BATON ROUGE, La. (AP) - The state's top education board refused Wednesday to weigh in on a contentious package of proposals by state Education Superintendent Paul Pastorek to term limit local school boards, take away their pay and limit their authority.
Instead, a committee of the state Board of Elementary and Secondary Education suggested the Louisiana Legislature should form a task force to study the ideas.
The full board will vote Thursday on the task force idea, but it will only be procedural because all members were at the committee meeting. Nine of the 11 board members voted for the task force.
Even as BESE requests the study, a group of organizations said they intend to pursue the changes to local school board governance in the upcoming legislative session.
Gov. Bobby Jindal on Wednesday said he supported the Pastorek proposals, particularly a change that would limit school boards' ability to influence the decisions of school superintendents.

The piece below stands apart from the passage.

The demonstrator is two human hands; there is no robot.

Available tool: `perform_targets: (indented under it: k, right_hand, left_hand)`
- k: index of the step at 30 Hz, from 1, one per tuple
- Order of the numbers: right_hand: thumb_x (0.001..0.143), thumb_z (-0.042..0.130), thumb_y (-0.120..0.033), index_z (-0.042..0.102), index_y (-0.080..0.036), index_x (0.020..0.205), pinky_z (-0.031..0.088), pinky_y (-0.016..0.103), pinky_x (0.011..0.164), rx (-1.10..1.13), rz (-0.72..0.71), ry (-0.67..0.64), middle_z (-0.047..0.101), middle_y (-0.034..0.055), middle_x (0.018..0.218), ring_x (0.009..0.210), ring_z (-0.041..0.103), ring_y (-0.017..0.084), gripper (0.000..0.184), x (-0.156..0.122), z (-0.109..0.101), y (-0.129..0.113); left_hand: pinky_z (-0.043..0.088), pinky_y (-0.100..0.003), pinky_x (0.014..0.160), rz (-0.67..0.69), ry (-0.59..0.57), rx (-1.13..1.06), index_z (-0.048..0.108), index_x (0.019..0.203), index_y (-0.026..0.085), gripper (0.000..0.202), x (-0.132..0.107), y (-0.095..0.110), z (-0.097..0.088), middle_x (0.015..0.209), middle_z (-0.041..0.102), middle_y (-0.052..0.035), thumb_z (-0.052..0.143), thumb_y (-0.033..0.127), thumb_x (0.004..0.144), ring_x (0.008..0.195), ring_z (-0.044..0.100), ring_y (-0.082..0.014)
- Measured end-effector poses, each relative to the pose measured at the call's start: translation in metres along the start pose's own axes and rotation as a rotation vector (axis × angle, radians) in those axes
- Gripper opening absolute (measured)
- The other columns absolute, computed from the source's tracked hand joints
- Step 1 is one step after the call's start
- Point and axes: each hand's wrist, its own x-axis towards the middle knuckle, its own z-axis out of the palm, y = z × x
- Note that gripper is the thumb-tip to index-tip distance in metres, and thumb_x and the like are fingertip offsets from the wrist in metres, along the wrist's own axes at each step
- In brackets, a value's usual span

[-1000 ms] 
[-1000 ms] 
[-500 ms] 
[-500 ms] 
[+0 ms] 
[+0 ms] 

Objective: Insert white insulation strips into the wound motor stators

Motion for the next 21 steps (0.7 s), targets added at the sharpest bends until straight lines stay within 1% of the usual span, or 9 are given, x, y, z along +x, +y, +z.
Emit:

Pastorek said he would sit down with local school board leaders next week to work on the proposals and suggested BESE delay making recommendations on the proposals until after that meeting.
But BESE members proceeded with their task force recommendation instead.
Board members said it wasn't BESE's role to recommend legislation, but rather it should comment when measures are introduced.
Supporters of the school board changes, however, said BESE removed itself from a debate that will happen anyway, when lawmakers meeting in a regular session that begins April 27 consider the bills.
Among Pastorek's proposals are: limiting how long school board members can serve, doing away with their salaries and capping their pay to expense reimbursement, restricting family of school board members working in the same districts and reducing authority of members in hiring and firing decisions.
Pastorek said the changes would modernize education and remove boards from micromanaging school systems.
Local school board leaders describe the ideas as a Pastorek power grab, to take away authority from local officials and dismantle public education.